Well, I wasn't able to order in the other night because what I wanted didn't deliver to Jessica's address, so I took a little stroll around the East Village to S'Mac, short for Sarita's Mac and Cheese, and I am so glad that I did. Also, you may have noticed a cheese theme. You are not wrong. I love cheese, but normally don't indulge because once I start I CANNOT stop. But I'm on vacation, so...

From S'Mac, I ordered two Nosh sized goodies, one for dinner and the other for lunch the next day. They have combos or you can design your own. I ate the Alpine for dinner. Gruyere with slab bacon, and I elected to get bread crumbs on top. Creamy and well-balanced. The next day's lunch was the Cajun - a combination of cheddar and pepper jack cheeses, andouille sausage, green peppers, onions, celery, garlic and seasn'n. Spicy, but not too much. I also got a take and bake, i.e. they make it and you take it home and bake it. That was a Meditteranean with goat cheese, sauteed spinach, kalamata olives and garlic. I haven't eaten that one yet, so might end up being Jess and Sean's.

Tuesday I hung out at home with the dogs, something I'm just not good at at home. I always end up working, but that day I just lay on the couch with the dogs and read. Glorious. Trevor got here and we had a small bout of lostness (okay, maybe a big one), but eventually we made it to this Cherin Sushi, where the reasonably priced sashimi seemed to please Trevor and my spicy shrimp rolls were well accompanied by my glass of bright pink plum wine. Then we went to the Comedy Cellar and saw, among others, Judah Friedlander, Dave Attell and Godfrey. It was an interesting experience, with two very talkative audience members, one of whom was repeatedly scolded by the comedians, and another of whom was a drunk 30 year old from Louisiana dressed like Al from Home Improvement whose wife was hideously embarassed by his behavior. Tragic, but amusing.
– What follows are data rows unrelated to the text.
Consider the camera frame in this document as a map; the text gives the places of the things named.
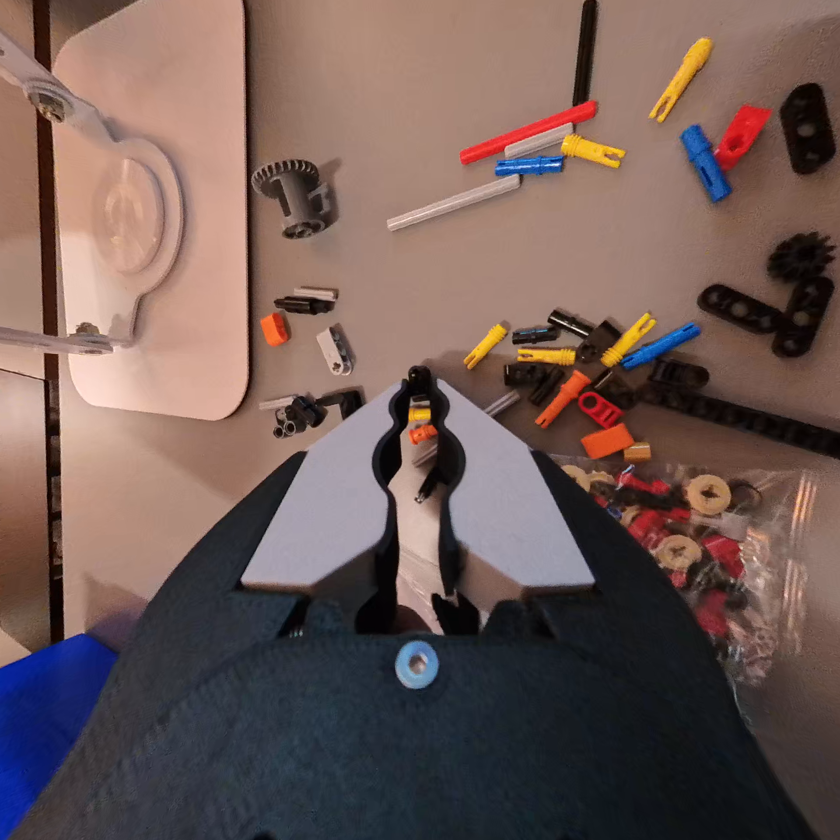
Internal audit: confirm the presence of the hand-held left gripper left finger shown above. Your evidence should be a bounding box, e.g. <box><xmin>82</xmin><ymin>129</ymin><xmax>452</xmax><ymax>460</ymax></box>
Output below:
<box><xmin>241</xmin><ymin>379</ymin><xmax>413</xmax><ymax>632</ymax></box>

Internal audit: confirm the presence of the red axle connector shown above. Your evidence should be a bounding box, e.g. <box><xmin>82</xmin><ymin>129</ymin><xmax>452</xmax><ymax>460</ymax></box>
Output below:
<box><xmin>713</xmin><ymin>104</ymin><xmax>774</xmax><ymax>173</ymax></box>

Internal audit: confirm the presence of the short light grey axle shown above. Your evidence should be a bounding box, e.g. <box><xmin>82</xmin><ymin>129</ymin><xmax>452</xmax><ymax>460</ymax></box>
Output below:
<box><xmin>504</xmin><ymin>122</ymin><xmax>576</xmax><ymax>159</ymax></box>

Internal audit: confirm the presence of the orange block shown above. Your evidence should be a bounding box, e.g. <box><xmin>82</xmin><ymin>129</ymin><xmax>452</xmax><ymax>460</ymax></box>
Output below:
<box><xmin>581</xmin><ymin>423</ymin><xmax>635</xmax><ymax>461</ymax></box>

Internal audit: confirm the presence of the long light grey axle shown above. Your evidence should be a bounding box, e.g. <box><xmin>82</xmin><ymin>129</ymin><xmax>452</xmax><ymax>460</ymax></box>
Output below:
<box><xmin>386</xmin><ymin>173</ymin><xmax>523</xmax><ymax>232</ymax></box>

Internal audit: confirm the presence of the black grey connector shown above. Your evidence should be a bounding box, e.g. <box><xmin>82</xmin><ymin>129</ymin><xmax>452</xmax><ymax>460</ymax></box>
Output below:
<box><xmin>273</xmin><ymin>286</ymin><xmax>340</xmax><ymax>316</ymax></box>

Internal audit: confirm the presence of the black two-hole liftarm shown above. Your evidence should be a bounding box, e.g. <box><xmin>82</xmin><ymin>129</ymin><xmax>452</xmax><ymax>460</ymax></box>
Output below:
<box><xmin>779</xmin><ymin>83</ymin><xmax>837</xmax><ymax>175</ymax></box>

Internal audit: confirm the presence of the medium light grey axle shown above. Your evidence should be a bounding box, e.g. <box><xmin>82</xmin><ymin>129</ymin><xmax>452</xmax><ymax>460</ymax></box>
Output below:
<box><xmin>412</xmin><ymin>390</ymin><xmax>521</xmax><ymax>468</ymax></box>

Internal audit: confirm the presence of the cluster of black connectors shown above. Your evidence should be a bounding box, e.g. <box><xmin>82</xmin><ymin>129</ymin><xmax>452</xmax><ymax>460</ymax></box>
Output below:
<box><xmin>503</xmin><ymin>309</ymin><xmax>710</xmax><ymax>410</ymax></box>

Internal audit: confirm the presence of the long black beam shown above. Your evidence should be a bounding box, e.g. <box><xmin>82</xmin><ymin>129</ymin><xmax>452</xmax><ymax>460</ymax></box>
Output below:
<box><xmin>640</xmin><ymin>382</ymin><xmax>840</xmax><ymax>460</ymax></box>

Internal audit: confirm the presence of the light grey connector block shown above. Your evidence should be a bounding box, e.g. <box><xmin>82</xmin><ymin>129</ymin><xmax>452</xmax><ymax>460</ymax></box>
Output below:
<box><xmin>315</xmin><ymin>324</ymin><xmax>356</xmax><ymax>377</ymax></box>

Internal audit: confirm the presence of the black perpendicular connector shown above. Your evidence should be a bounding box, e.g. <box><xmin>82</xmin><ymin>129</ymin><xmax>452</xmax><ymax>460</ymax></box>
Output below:
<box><xmin>259</xmin><ymin>393</ymin><xmax>329</xmax><ymax>438</ymax></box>

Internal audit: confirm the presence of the pale rounded board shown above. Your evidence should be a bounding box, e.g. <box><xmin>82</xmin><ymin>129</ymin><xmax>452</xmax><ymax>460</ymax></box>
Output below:
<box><xmin>52</xmin><ymin>0</ymin><xmax>250</xmax><ymax>421</ymax></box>

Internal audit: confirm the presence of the red axle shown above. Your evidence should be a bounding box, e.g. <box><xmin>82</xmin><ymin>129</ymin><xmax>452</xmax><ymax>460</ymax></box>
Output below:
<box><xmin>458</xmin><ymin>100</ymin><xmax>599</xmax><ymax>165</ymax></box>

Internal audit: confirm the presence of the black bracket piece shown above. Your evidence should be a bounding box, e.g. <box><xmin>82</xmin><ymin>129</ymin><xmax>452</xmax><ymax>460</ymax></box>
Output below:
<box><xmin>320</xmin><ymin>388</ymin><xmax>366</xmax><ymax>421</ymax></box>

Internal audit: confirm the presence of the small black gear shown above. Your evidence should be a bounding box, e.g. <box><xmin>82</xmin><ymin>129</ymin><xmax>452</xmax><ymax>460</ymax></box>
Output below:
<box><xmin>766</xmin><ymin>231</ymin><xmax>838</xmax><ymax>284</ymax></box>

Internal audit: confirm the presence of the clear bag of small parts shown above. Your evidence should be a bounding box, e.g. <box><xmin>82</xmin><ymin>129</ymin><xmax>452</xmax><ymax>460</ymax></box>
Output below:
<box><xmin>548</xmin><ymin>453</ymin><xmax>821</xmax><ymax>686</ymax></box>

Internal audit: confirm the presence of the long black axle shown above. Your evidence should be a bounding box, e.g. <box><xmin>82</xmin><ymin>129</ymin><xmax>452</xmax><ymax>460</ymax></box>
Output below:
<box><xmin>572</xmin><ymin>0</ymin><xmax>600</xmax><ymax>107</ymax></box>

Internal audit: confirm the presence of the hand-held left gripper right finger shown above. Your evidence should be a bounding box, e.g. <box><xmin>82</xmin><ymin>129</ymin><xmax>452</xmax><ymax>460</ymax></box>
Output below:
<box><xmin>425</xmin><ymin>379</ymin><xmax>596</xmax><ymax>636</ymax></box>

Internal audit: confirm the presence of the blue long pin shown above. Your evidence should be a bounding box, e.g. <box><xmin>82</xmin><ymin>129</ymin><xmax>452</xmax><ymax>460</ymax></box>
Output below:
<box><xmin>493</xmin><ymin>155</ymin><xmax>564</xmax><ymax>177</ymax></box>
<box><xmin>680</xmin><ymin>124</ymin><xmax>733</xmax><ymax>203</ymax></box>
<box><xmin>619</xmin><ymin>322</ymin><xmax>702</xmax><ymax>371</ymax></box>

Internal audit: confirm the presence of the grey differential gear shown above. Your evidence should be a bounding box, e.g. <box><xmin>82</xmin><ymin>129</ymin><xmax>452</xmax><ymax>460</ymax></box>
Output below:
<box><xmin>251</xmin><ymin>157</ymin><xmax>340</xmax><ymax>241</ymax></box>

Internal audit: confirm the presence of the blue box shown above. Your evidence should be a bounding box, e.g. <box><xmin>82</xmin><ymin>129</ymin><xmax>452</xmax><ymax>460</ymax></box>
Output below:
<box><xmin>0</xmin><ymin>633</ymin><xmax>119</xmax><ymax>840</ymax></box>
Wednesday we went to the Museum of Sex, which had an exhibit on the sex lives of animals. I know, that sounds kinky, but we're biologists! It was all in the name of science. They also had a Sex in Film exhibit, and a room with displays from the permanent collection. I discovered that manga porn is scary, and that sex education videos from the 50s are basically parodies of themselves. We came home, visited with the doggies, and then had an all you can eat meat dinner at Rio Brazilian Churrascaria. They have a huge salad bar, which is a giant red herring, and some yummy sides that are included in the prix fixe including yucca fries and fried banana. There were 12 kinds of meat available and we tried the 1) roasted chicken, 2) pork sausage, 3) bacon-wrapped filet mignon, 4) top sirloin, 5) pork loin, 6) prime rib, 7) garlic steak, 8) barbacued pork ribs. Dessert was tasty, if overpriced (I feel it should have been included), and I had an excellently mixed caipirinha, the national cocktail of Brazil.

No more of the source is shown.